▶ **ACTIVITY**
How do the lines below between the ones holding "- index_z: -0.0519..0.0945" and "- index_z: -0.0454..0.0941", inclusive, read? Give them again exactly, with no other lines.

▶ **GIVEN DATA**
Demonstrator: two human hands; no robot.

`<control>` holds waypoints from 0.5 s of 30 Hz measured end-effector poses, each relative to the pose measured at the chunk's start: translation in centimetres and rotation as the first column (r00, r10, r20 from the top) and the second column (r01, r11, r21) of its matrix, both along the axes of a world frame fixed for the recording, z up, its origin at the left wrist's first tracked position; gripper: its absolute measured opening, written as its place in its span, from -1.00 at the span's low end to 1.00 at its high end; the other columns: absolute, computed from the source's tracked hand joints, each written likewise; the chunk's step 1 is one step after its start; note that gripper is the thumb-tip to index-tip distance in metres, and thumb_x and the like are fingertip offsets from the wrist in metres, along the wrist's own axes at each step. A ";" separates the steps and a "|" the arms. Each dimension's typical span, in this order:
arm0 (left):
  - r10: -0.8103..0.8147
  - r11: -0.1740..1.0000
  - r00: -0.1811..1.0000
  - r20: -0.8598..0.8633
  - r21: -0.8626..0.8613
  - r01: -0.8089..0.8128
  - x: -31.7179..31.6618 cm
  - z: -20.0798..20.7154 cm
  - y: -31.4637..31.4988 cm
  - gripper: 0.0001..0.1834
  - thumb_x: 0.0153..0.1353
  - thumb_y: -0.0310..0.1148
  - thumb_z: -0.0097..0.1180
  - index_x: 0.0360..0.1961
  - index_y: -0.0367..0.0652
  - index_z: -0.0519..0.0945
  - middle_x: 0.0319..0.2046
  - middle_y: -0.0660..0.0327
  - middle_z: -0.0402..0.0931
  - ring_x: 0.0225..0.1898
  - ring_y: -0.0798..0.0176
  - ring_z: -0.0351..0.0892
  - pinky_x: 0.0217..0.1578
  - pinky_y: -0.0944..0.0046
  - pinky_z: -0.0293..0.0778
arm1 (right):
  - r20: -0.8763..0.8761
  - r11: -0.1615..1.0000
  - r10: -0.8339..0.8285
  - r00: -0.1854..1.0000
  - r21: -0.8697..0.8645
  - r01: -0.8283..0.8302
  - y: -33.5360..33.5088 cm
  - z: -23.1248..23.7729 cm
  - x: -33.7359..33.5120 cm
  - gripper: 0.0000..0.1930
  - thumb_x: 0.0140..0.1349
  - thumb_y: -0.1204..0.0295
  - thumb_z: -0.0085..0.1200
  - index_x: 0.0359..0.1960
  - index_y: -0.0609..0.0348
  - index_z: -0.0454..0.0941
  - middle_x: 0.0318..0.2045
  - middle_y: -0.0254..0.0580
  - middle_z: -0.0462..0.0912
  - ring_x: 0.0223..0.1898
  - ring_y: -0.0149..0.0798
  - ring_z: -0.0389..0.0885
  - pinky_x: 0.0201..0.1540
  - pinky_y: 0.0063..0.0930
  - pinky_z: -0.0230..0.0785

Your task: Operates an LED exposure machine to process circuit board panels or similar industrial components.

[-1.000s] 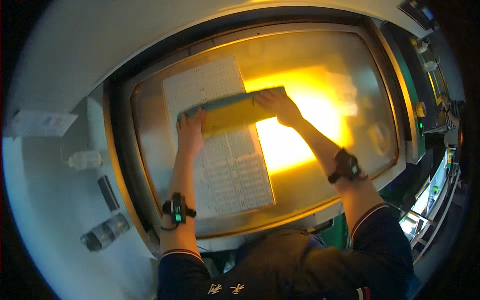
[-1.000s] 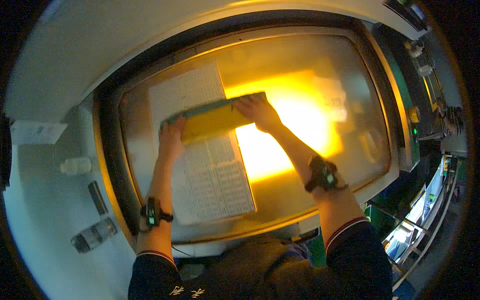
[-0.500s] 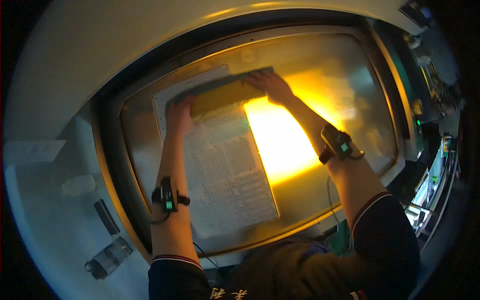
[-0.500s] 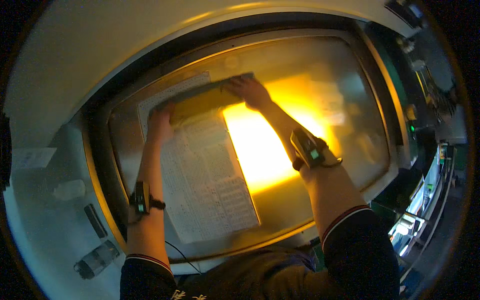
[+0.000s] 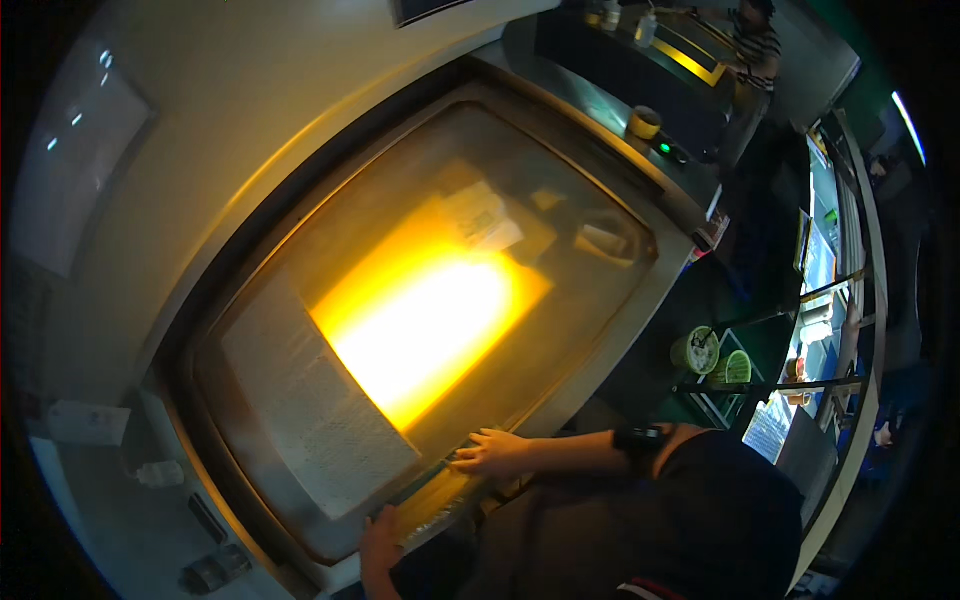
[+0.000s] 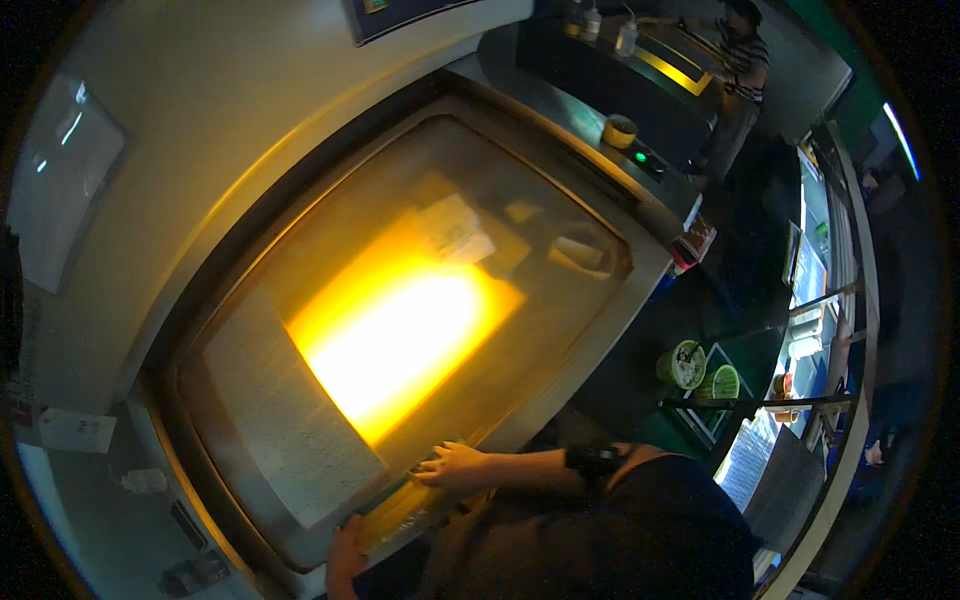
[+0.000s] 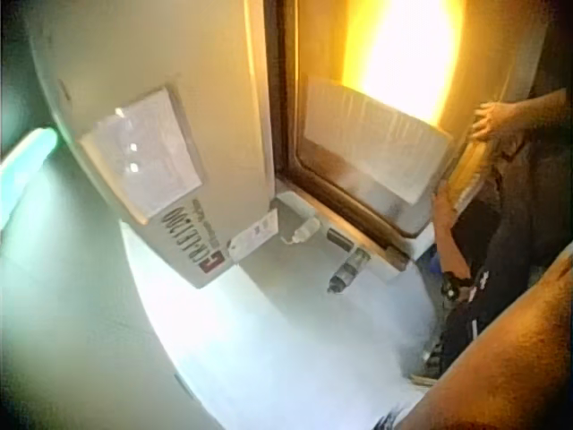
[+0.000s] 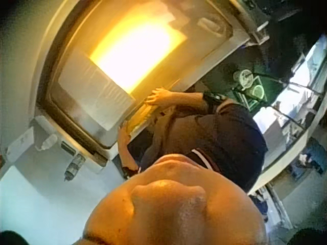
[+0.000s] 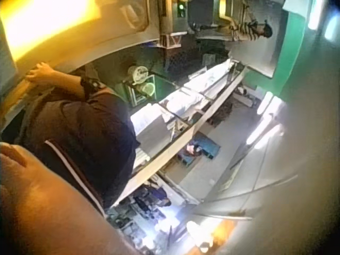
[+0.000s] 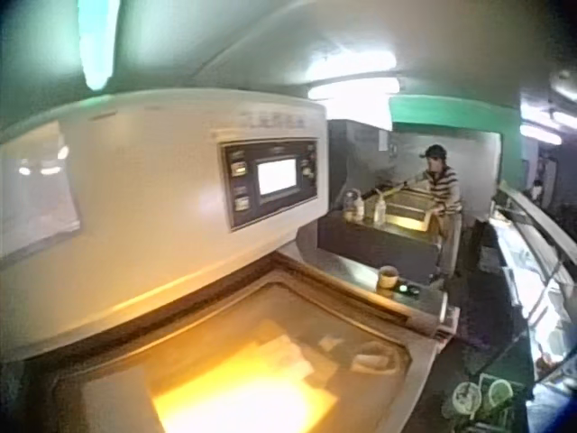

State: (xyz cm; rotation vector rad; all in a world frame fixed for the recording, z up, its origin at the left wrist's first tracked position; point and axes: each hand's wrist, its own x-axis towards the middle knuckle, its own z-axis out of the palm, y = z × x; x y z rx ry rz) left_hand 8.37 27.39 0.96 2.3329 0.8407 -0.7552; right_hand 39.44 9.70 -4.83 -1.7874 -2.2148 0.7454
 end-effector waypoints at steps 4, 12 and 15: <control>0.064 0.997 0.997 -0.048 -0.032 -0.066 6.5 0.4 -3.7 -0.27 0.02 -0.50 0.19 0.30 -0.06 0.32 0.17 0.02 0.43 0.20 -0.13 0.40 0.20 0.03 0.33 | -0.247 0.991 -0.065 0.967 0.098 0.092 -2.5 -6.2 8.9 -0.44 0.12 0.20 0.13 0.22 -0.20 0.38 -0.03 -0.18 0.60 -0.10 -0.04 0.61 -0.06 -0.14 0.46; 0.239 0.967 0.954 0.181 0.042 -0.250 17.3 -1.0 -9.9 -0.38 0.14 -0.44 0.01 0.30 -0.03 0.35 0.21 0.03 0.39 0.21 -0.01 0.41 0.19 0.11 0.34 | 0.151 0.036 -0.988 0.030 0.035 0.999 -16.9 8.9 50.7 -0.43 -0.06 0.21 0.26 0.00 0.25 0.50 -0.02 0.03 0.57 0.00 -0.09 0.56 -0.09 -0.26 0.49; 0.224 0.969 0.955 0.194 0.059 -0.239 16.9 -3.1 -9.6 -0.35 0.13 -0.44 -0.01 0.32 0.02 0.32 0.21 0.04 0.39 0.21 0.01 0.41 0.19 0.12 0.35 | 0.062 0.204 -0.978 0.199 0.481 0.853 -23.3 7.1 57.8 -0.17 -0.10 0.00 0.33 0.20 0.17 0.38 0.16 0.10 0.43 0.20 0.05 0.39 0.23 -0.12 0.24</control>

▶ **RESPONSE BOX**
  - index_z: -0.0519..0.0945
  - middle_x: 0.0319..0.2046
  - middle_y: -0.0660..0.0327
  - middle_z: -0.0402..0.0931
  - ring_x: 0.0225..0.1898
  - ring_y: -0.0798..0.0176
  - ring_z: -0.0351..0.0892
  - pinky_x: 0.0217..0.1578
  - pinky_y: -0.0944..0.0046
  - pinky_z: -0.0293..0.0778
arm1 (right):
  - r20: -0.8763..0.8761
  - r11: -0.1615..1.0000
  - r10: -0.8339..0.8285
  - r00: -0.1854..1.0000
  - r21: -0.8697..0.8645
  - r01: -0.8283..0.8302
  - y: -33.5360..33.5088 cm
  - z: -23.1248..23.7729 cm
  - x: -33.7359..33.5120 cm
  - gripper: 0.0000..0.1930
  - thumb_x: 0.0140..0.1349
  - thumb_y: -0.1204..0.0295
  - thumb_z: -0.0085..0.1200
  - index_x: 0.0359..0.1960
  - index_y: -0.0609..0.0348
  - index_z: -0.0454..0.0941

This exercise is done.